WHAT YOU SHOULD DO: Only the lines from the one holding "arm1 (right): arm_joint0" to the final line of the material below belong in the answer, transcribed exactly.

THE DATA:
__________

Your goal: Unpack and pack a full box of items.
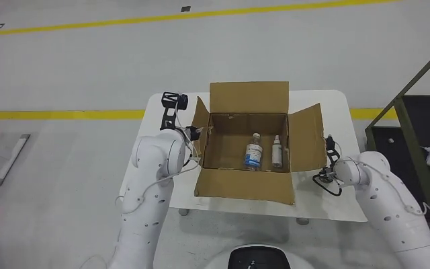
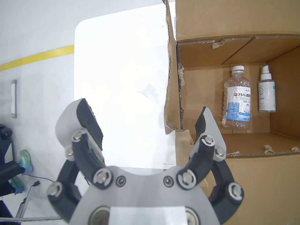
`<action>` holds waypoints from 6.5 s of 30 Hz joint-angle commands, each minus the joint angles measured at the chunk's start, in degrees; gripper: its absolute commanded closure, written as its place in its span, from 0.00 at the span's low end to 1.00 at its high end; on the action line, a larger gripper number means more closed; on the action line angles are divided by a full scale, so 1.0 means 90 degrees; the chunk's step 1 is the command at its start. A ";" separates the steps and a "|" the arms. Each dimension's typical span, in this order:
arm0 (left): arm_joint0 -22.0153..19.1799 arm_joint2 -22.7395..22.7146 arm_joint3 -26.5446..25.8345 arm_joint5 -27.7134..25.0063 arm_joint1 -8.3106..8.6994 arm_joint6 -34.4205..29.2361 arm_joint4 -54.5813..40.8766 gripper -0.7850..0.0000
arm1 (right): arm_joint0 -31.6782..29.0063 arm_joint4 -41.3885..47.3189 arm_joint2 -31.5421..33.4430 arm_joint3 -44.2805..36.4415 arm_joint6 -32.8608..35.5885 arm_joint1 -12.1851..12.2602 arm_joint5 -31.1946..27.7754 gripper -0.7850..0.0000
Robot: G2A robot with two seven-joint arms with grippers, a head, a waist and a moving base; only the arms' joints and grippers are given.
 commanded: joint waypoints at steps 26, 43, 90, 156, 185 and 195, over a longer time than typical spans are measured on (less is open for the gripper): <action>-0.0064 -0.0104 0.0060 -0.0087 -0.0039 0.0052 0.0055 0.00 | -0.0138 0.0815 0.0845 -0.0677 -0.0355 0.0079 0.0465 1.00; 0.0027 -0.0179 0.0043 0.0034 -0.0063 0.0095 0.0077 0.00 | -0.0877 0.4614 0.1890 -0.3854 -0.1562 0.0073 0.0509 1.00; 0.0112 -0.0905 0.0014 -0.0001 0.0003 0.0064 0.0348 0.00 | 0.4269 0.4616 -0.4553 0.4556 -0.4196 -0.2570 0.0559 0.51; 0.0669 -0.0753 -0.0151 -0.0167 0.0011 0.0595 0.0571 0.90 | -0.1409 0.2523 0.1304 -0.1154 -0.6028 -0.0368 -0.2617 1.00; -0.0019 0.0631 0.1175 -0.1531 -0.0218 0.1523 -0.0217 1.00 | -0.0446 0.5118 0.1825 -0.0414 -0.5457 -0.0346 -0.0586 1.00; -0.0394 0.1186 0.2127 -0.1747 -0.0359 0.1771 -0.0312 1.00 | 0.1320 0.5982 0.1393 0.1982 -0.5080 -0.0424 -0.0507 1.00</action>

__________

WRITTEN SOLUTION:
arm1 (right): arm_joint0 -31.6782..29.0063 arm_joint4 -41.3885..47.3189 arm_joint2 -31.5421..33.4430 arm_joint3 -44.2805..36.4415 arm_joint6 -32.8608..35.5885 arm_joint1 -12.1851..12.2602 arm_joint5 -31.1946..27.7754 gripper -0.7850..0.0000
Robot: G2A robot with two seven-joint arms with grippers, a head, a waist and a moving base; only the arms' joints and grippers are given.
 commanded: joint waypoints at steps 26, 43, 90, 156, 185 and 195, over a longer time than typical spans are measured on (less is open for the gripper): <action>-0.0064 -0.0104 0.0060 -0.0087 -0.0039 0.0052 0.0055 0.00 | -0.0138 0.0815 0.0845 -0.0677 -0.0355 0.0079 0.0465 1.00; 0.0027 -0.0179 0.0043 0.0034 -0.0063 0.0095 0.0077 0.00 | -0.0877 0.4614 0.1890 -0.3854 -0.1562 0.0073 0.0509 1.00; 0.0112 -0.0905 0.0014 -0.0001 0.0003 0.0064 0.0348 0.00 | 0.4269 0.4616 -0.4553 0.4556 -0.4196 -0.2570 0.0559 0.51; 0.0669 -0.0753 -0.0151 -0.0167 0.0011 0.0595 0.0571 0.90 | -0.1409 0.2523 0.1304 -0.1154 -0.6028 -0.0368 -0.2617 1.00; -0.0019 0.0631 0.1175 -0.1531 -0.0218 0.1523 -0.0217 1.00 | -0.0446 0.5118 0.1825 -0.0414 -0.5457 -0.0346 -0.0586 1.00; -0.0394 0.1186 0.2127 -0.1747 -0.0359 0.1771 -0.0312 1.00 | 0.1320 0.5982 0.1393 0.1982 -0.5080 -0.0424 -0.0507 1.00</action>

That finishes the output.